Coinone, South Korea's third-largest exchange, is exploring a partial sale of shares held by its chairman and largest shareholder, Cha Myung-hoon. Local outlet Seoul Economic Daily reports discussions with overseas exchanges and domestic financial firms. The Block notes industry chatter that Coinbase executives are set to visit Korea this week — and could be among potential partners.
Coinone has been under earnings pressure — book value was about 75.2 billion won, roughly 52 million dollars, at the end of the third quarter — so a capital or strategic partnership could reset the trajectory as Korean crypto competition intensifies.
Nothing is final. The company says there are no specific decisions yet. Sources: The Block and Seoul Economic Daily.
Story five — a giant impairment that's mostly optics.
Tokyo-listed Metaplanet, the bitcoin treasury company that supercharged its purchases in 2025, flagged a non-cash impairment of about 104.6 billion yen — roughly 680 million dollars — tied to year-end bitcoin pricing.
Despite that headline number, management raised 2025 revenue and operating income projections on stronger-than-expected results from its Bitcoin Income Generation business. They also issued higher 2026 guidance: about 16 billion yen in revenue and 11.4 billion yen in operating income.
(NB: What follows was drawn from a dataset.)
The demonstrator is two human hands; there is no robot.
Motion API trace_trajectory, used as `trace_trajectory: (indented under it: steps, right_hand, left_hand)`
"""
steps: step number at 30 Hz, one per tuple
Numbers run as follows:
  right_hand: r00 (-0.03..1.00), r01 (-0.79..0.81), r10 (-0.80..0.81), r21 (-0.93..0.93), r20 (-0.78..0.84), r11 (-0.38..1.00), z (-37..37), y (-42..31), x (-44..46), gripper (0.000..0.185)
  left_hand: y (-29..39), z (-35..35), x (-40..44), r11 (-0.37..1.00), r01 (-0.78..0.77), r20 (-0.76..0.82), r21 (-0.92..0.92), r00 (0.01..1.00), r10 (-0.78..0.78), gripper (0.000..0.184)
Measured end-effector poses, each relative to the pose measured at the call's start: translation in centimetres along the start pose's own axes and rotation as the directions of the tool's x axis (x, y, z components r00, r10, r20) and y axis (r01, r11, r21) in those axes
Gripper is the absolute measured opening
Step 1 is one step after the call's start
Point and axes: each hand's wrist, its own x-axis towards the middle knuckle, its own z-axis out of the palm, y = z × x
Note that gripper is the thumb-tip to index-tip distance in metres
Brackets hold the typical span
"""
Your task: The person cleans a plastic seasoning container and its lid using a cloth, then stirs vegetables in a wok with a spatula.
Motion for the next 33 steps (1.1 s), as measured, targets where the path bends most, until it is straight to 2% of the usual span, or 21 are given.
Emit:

The firm ended 2025 holding 35,102 bitcoin, up from 1,762 a year earlier, after an aggressive fourth-quarter accumulation cycle. Shares fell around 7 percent intraday on the news, but the company emphasized the impairment doesn't affect liquidity or ongoing operations.
Sources: The Block, with additional confirmations from regional and crypto trade press.
Quick recap: security first — Matcha Meta's SwapNet tie-in was exploited for about 16.8 million, so check and revoke old approvals. A nine-year ether whale moved 50,000 to Gemini, stoking speculation... but no confirmed sale yet. Fund flows turned sharply negative, with about 1.73 billion in weekly outflows, weighing on prices. In Korea, Coinone is exploring a stake sale and potential overseas partnerships. And in Japan, Metaplanet took a big paper loss on bitcoin — but still guided higher for 2026, underscoring how accounting volatility and operating momentum can diverge in crypto treasury strategies. That's your rundown for January 26, 2026.
Thanks for listening and see you tommorow!